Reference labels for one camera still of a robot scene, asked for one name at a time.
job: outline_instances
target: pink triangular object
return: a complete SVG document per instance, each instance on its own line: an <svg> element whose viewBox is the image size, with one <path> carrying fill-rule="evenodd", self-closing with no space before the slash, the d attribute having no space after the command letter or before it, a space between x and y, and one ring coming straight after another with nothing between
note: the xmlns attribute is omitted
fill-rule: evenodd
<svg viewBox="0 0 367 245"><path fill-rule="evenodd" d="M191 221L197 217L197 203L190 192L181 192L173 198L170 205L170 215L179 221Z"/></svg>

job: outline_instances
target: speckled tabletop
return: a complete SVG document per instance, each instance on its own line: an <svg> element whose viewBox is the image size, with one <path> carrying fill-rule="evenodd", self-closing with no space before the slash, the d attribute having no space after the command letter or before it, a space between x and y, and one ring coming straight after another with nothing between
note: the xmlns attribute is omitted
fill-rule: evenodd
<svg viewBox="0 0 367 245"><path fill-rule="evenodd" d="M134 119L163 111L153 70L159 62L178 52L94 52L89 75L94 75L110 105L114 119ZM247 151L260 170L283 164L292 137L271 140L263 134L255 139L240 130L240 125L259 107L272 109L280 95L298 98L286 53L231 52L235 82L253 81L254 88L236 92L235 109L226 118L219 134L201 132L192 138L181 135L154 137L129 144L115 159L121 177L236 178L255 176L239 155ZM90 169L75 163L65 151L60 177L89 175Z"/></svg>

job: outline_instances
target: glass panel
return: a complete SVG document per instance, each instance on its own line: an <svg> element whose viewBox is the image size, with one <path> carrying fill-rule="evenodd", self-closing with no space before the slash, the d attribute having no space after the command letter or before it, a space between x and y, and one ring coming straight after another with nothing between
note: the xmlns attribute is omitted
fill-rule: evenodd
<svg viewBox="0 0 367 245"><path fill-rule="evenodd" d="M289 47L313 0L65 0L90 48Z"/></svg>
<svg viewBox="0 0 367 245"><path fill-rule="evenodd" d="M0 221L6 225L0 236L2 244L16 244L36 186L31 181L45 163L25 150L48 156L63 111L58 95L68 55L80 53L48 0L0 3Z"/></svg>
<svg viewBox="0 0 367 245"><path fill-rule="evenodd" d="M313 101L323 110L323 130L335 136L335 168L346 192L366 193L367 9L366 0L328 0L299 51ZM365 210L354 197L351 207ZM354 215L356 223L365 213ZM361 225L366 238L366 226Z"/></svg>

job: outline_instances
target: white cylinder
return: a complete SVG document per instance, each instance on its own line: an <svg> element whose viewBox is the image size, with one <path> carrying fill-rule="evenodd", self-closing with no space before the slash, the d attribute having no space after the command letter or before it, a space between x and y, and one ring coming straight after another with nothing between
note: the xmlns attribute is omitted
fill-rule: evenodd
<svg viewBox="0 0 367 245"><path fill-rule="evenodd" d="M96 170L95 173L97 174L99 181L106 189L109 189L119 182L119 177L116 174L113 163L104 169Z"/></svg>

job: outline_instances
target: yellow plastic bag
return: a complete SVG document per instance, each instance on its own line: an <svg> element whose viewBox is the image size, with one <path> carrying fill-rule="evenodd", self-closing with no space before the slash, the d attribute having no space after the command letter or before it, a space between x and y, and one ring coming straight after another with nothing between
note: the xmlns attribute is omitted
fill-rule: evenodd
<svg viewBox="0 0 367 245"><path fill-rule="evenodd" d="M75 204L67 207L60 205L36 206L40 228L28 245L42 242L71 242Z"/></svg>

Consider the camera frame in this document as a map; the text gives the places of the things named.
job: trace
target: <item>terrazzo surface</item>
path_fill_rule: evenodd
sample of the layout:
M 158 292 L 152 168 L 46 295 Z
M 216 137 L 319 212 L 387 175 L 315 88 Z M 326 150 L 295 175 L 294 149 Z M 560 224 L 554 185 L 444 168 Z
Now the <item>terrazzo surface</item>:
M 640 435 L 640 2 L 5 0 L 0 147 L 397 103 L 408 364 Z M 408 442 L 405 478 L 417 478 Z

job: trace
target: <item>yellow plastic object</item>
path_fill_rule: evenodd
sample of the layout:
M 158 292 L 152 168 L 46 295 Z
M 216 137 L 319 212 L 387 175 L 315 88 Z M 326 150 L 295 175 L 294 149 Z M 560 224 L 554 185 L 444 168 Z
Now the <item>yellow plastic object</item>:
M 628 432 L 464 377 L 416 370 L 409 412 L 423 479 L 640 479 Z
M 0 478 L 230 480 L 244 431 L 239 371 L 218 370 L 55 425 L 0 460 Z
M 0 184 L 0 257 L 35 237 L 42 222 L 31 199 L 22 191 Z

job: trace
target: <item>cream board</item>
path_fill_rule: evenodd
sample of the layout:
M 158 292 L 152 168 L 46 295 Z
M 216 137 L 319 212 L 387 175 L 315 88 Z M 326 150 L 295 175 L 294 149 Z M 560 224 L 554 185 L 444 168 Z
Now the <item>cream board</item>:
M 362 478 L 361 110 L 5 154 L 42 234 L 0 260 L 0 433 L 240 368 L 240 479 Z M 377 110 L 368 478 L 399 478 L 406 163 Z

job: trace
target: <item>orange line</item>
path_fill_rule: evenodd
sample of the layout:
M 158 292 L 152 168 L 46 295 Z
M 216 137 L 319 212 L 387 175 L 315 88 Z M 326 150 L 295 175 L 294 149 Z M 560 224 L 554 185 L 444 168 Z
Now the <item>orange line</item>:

- - - - - - -

» **Problem to work on**:
Check each line of the data above for the string "camera", and copy the ones that have it.

» **Finished task**:
Reference labels for one camera still of a robot scene, asked for one name at a time.
Consider the camera frame in this document as a map; the text gives the places of the things named.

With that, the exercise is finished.